[Task requirements]: Both the line below containing "request: trace the outline of every instance of the screw" and the line containing "target: blue patterned tablecloth", along with every line between them, should be repeated exactly; no other line belongs in the answer.

Stored entries
_ _ _ _
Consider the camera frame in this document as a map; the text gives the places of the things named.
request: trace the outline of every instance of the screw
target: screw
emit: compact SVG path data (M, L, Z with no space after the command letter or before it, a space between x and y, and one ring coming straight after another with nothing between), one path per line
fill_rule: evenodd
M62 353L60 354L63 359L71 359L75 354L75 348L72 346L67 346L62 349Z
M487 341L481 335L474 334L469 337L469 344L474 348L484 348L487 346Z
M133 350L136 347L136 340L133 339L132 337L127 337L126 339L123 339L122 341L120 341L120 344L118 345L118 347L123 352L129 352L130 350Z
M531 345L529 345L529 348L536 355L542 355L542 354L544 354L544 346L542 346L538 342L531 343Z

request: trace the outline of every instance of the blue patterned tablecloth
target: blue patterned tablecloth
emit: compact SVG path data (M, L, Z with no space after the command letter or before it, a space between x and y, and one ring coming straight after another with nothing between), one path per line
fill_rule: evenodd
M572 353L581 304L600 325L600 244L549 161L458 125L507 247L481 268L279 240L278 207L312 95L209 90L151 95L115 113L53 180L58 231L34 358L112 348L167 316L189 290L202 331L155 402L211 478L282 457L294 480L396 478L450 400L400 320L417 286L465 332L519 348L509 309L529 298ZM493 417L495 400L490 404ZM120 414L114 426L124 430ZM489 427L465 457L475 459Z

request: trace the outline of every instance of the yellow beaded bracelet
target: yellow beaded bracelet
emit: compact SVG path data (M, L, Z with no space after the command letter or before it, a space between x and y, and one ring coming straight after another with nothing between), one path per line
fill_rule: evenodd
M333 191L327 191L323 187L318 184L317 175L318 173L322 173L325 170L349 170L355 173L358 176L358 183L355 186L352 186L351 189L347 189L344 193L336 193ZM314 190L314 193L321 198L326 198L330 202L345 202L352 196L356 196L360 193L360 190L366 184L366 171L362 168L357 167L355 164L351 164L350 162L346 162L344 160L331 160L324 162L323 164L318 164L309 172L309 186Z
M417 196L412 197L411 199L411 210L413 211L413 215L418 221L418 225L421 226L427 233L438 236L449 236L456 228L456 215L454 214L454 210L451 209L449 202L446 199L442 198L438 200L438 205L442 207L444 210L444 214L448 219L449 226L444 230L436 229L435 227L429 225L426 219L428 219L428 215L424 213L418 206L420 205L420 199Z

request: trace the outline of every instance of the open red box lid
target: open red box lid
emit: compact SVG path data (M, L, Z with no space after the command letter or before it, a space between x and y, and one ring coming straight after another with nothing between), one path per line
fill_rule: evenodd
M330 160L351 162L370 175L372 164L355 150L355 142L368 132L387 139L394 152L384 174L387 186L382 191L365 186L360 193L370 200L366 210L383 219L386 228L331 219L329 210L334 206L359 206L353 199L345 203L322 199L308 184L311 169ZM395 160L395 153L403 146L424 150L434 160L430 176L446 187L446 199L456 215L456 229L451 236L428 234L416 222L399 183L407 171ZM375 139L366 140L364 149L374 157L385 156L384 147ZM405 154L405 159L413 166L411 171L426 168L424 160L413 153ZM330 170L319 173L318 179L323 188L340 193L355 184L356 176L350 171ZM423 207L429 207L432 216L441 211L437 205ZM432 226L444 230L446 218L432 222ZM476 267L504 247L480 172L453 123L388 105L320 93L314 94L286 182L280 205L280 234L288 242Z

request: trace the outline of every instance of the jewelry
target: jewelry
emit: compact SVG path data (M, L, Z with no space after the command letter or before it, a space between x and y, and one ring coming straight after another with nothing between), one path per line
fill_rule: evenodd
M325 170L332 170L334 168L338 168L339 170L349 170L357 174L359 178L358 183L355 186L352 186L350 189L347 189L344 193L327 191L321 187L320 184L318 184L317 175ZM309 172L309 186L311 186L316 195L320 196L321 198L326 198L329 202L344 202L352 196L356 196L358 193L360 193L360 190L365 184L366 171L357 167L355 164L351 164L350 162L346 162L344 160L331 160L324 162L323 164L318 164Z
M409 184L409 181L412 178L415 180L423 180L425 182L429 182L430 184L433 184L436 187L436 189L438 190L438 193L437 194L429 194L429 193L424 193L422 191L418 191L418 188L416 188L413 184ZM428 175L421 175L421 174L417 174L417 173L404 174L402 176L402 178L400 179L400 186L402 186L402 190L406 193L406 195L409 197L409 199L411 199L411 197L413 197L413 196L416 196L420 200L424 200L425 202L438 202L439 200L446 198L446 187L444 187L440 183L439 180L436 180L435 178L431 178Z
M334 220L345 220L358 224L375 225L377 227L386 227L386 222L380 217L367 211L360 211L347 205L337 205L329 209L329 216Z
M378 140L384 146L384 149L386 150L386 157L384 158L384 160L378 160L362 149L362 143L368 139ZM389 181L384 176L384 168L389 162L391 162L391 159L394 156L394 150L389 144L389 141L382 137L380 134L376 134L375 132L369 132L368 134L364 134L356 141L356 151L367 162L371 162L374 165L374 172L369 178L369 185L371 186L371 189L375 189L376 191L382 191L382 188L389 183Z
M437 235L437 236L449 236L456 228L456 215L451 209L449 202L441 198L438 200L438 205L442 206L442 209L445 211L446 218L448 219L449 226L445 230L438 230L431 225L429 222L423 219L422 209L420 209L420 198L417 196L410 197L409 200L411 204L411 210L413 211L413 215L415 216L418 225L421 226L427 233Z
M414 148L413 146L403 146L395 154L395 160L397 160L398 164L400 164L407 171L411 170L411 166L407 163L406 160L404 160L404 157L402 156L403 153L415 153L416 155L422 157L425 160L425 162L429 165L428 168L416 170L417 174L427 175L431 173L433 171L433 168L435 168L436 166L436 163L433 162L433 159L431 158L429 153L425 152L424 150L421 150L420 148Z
_ _ _ _
[Solution]:
request: trace the outline of every instance of the screw
target: screw
emit: compact SVG path data (M, L, Z with no space after the command letter or before it, a space between x and y, and one ring coming straight after another with nothing between), one path per line
fill_rule: evenodd
M62 353L60 354L63 359L71 359L75 354L75 348L72 346L67 346L62 349Z
M487 341L481 335L474 334L469 337L469 344L474 348L484 348L487 346Z
M133 350L136 347L136 340L133 339L132 337L127 337L126 339L123 339L122 341L120 341L120 344L118 345L118 347L123 352L129 352L130 350Z
M531 345L529 345L529 348L536 355L542 355L542 354L544 354L544 346L542 346L538 342L531 343Z

request: trace the outline of every instance of the blue patterned tablecloth
target: blue patterned tablecloth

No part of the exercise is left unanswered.